Our aim was to design mPiC as a fusion protein able to cross the cellular membranes, reach the mitochondria and localize into the mIM, thereby, at least partially rescuing the SLC25A3 mutations that lead to drastically lower mPiC levels. We constructed the fusion protein TAT-mPiC (isoform A). The fusion protein includes a His-TEV sequence (His-tag and TEV recognition site for protein purification), a TAT sequence enabling it to cross the cellular membranes, the natural MTS sequence of mPiC for transport into the mitochondria, and the full sequence of the mature human mPiC. Figure 1A illustrates the schematic structure of the final TAT-mPiC fusion protein.

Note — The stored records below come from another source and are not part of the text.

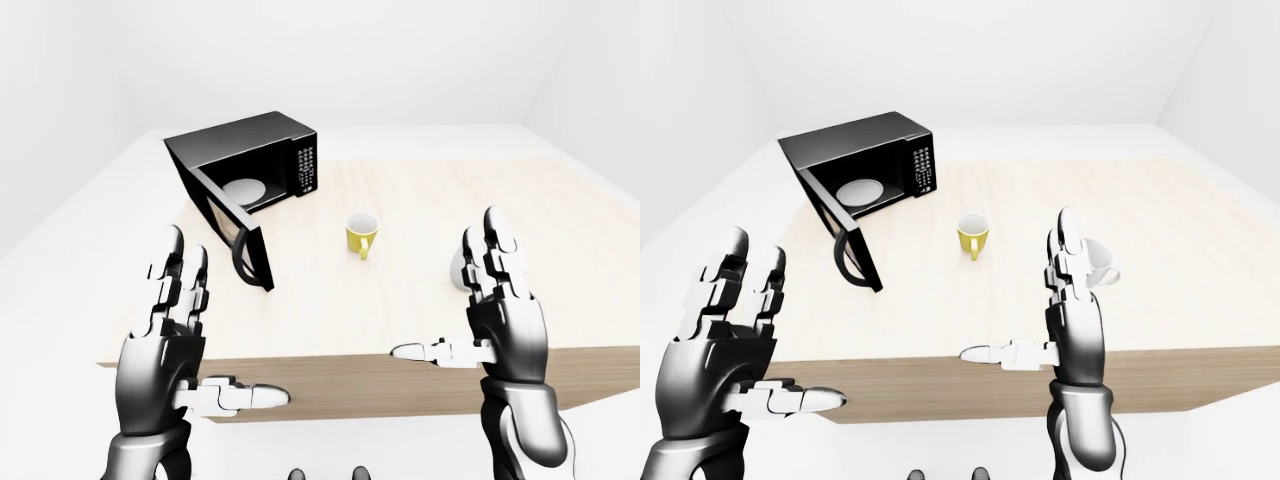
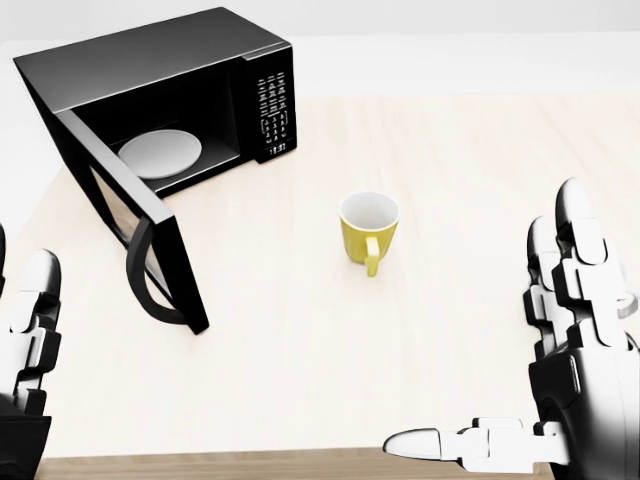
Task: Close the microwave.
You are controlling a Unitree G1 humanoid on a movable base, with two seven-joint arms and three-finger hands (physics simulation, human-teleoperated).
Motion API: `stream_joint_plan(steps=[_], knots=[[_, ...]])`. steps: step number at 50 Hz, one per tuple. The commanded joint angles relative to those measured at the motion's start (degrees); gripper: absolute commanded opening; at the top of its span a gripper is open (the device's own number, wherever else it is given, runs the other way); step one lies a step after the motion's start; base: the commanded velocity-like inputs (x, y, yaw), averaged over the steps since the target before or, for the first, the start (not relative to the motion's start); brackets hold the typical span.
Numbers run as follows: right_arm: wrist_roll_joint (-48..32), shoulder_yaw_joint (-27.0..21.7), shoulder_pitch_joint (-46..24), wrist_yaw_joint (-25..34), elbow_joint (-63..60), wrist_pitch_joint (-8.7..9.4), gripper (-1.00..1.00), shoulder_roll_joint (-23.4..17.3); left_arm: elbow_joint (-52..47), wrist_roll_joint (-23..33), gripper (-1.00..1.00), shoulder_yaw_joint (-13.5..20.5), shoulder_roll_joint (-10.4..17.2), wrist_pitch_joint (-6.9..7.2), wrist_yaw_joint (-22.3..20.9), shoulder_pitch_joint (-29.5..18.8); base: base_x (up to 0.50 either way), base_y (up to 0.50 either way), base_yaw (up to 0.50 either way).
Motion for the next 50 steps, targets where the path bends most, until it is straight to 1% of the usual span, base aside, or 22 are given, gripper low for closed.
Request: stream_joint_plan(steps=[1,50], knots=[[-0.3,0.1,0.0,-0.1,0.2,0.0,1.0,0.0,-0.1,-0.1,1.0,0.0,0.0,0.0,0.0,0.1,0.0,0.5,0.0],[-0.7,0.4,-0.1,-0.1,1.2,0.0,1.0,-0.1,0.4,0.1,1.0,0.0,0.0,0.0,0.0,-0.2,0.0,0.5,0.0]])
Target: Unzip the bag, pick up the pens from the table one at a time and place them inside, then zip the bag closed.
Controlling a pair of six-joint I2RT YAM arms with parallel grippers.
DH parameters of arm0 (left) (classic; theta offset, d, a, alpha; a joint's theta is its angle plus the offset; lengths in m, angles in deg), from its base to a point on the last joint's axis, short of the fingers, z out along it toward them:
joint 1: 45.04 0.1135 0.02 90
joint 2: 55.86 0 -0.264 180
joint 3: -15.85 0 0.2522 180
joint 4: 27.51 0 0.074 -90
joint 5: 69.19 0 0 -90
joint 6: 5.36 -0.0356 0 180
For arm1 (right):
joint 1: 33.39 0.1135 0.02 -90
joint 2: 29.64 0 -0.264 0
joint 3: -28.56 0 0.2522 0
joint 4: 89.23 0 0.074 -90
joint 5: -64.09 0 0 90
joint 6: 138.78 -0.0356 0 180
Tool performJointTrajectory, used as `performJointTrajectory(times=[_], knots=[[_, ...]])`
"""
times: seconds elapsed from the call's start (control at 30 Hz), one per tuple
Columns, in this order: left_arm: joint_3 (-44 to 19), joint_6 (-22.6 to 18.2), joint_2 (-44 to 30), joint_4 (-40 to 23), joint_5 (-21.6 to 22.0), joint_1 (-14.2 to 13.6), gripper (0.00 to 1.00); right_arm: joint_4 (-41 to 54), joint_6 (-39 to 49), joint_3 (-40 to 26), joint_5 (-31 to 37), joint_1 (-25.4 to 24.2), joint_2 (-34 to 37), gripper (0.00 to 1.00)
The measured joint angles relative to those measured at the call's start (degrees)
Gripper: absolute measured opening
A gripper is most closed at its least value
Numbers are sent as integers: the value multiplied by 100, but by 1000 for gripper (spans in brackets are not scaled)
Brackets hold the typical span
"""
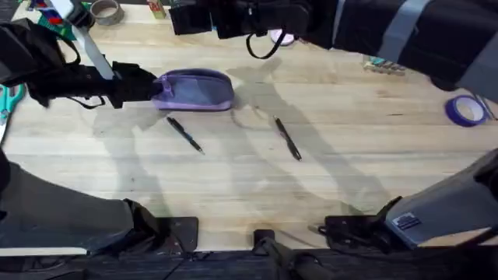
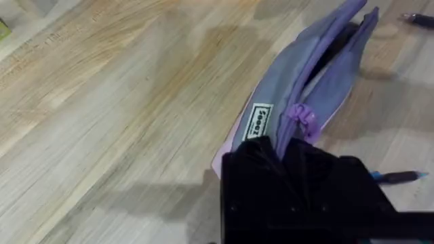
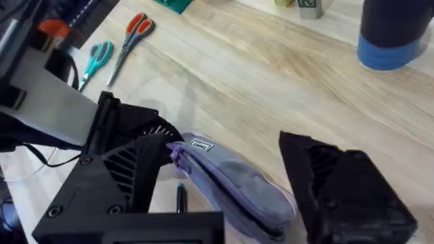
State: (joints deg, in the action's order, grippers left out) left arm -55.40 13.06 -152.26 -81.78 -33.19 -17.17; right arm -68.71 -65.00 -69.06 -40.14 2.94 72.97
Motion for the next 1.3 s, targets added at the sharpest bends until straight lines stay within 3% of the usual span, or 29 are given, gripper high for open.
performJointTrajectory(times=[0.13,0.2,0.23,0.37,0.4,0.43,0.7,0.9,1.13,1.3], knots=[[0,-1,0,0,0,0,42,3,0,0,-1,-3,0,995],[0,-3,0,2,0,0,103,6,0,0,-3,-2,2,995],[0,-17,0,3,-4,0,194,9,0,0,-3,-2,2,995],[0,-1,0,0,-38,-6,824,12,0,0,-3,-2,1,995],[0,9,0,-4,-42,-7,943,12,0,0,-3,-2,0,995],[0,4,0,-12,-42,-11,980,12,0,0,-3,-2,2,995],[-11,0,2,-83,-36,-11,993,13,131,0,-3,-2,1,995],[-291,5,245,-897,213,-11,993,14,274,0,-3,-2,2,995],[-872,35,1428,-1861,431,-11,993,205,526,0,-5,-2,0,996],[-997,569,2479,-2469,820,-11,993,885,1023,0,-5,-2,-199,995]])
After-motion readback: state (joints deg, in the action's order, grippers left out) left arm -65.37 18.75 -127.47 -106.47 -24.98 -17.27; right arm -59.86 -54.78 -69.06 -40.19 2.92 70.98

The fusion protein was expressed in a bacterial system, and the conditions for expression (host system, incubation temperature, IPTG-induction concentration, and time of induction) were optimized. The optimal conditions were: Rosetta E. coli strain as the expression system, growth at 37 °C and 0.5 mM IPTG for 4 h of induction; leading to the expression of the maximal amount of the TAT-mPiC fusion protein (M_w ≈ 44 kDa). Sodium dodecyl sulfate polyacrylamide gel electrophoresis (SDS-PAGE) analysis and Western blotting confirmed the identity of the fusion protein (Figure S1A,B).

Following expression, subcellular fractions of whole cell extract (WCE), soluble fraction (Sol) and inclusion bodies (IB) were prepared, separated on SDS-PAGE, and characterized by Western blot analyses, using both anti-PiC and anti-His antibodies. We found that the fusion protein mostly aggregated in the inclusion bodies (IB) of the bacterial expressing cells, as would be expected for a highly hydrophobic membrane protein and thus developed and calibrated a protocol for producing a biologically active fusion protein (Figure 1B).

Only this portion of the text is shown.